Using the keys argument to the dataset (or for DDL a dataset_connector) function, we can specify column(s) of the dataset which together uniquely identify rows in the dataset.

library(teal.data)
library(dplyr)

iris_with_keys <- mutate(iris, id = factor(row_number()))

ds <- dataset(
  "IRIS",
  iris_with_keys,
  code = "IRIS <- iris %>% mutate(id = factor(row_number()))",
  keys = c("id")
)

ds$get_keys()
## [1] "id"

Merge keys

When passing multiple datasets to the cdisc_data function, dataset relationship are set using join_keys and join_key and these are used to merge datasets together within teal apps.

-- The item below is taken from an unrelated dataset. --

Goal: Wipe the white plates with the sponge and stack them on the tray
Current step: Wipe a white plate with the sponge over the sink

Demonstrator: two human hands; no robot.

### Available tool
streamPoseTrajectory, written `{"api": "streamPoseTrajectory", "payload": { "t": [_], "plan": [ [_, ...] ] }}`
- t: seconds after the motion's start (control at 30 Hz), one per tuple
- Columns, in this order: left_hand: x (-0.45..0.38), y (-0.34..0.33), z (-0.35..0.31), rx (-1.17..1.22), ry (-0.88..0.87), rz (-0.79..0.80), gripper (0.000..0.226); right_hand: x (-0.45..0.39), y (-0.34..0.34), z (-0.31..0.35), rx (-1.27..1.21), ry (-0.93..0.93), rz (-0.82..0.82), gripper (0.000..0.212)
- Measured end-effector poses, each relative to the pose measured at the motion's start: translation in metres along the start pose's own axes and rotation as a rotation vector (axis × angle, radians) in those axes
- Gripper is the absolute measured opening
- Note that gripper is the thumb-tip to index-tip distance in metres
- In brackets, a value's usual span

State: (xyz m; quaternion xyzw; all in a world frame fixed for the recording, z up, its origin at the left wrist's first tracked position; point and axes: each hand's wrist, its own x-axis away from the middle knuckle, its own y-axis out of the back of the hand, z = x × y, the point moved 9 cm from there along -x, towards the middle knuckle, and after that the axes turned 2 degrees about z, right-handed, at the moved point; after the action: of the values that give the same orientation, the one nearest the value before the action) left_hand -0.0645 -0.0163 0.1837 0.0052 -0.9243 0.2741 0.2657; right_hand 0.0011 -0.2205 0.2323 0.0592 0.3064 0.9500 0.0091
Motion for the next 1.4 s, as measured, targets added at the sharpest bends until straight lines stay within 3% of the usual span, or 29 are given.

For users familiar with SQL database schema, these relationships are symmetric and not as strict as SQL foreign key relationships as teal does not validate whether the values inserted into foreign key columns are present in the parent table.

For example:

library(teal.data)

data_1 <- data.frame(X = factor(1:10), Y = 21:30, Z = 1:10)
data_2 <- data.frame(W = factor(10:1), V = factor(5:14), M = rep(1:5, 2))
data_3 <- data.frame(V = factor(5:14), T = 4)

data <- teal_data(
  dataset("D1", data_1, code = "D1 <- data.frame(X = factor(1:10), Y = 21:30, Z = 1:10)"),
  dataset("D2", data_2, code = "D2 <- data.frame(W = factor(10:1), V = factor(5:14), M = rep(1:5, 2))"),
  dataset("D3", data_3, code = "D3 <- data.frame(V = factor(5:14), T = 4)"),
  join_keys = join_keys(
    join_key("D1", "D2", c("X" = "W")),
    join_key("D2", "D3", c("V" = "V"))
  )
)

The join_keys function is used to specify keys:

  • join_keys is a collection of multiple join_key entries
  • join_key specifies the relation between two datasets:
    • dataset_1, dataset_2 - name of two datasets
    • key - (optionally) named vector of column names

Note that it is assumed that join keys are symmetric, i.e. join_key("x", "y", "x_col" = "y_col") will enable merge from “x” to “y” and vice versa.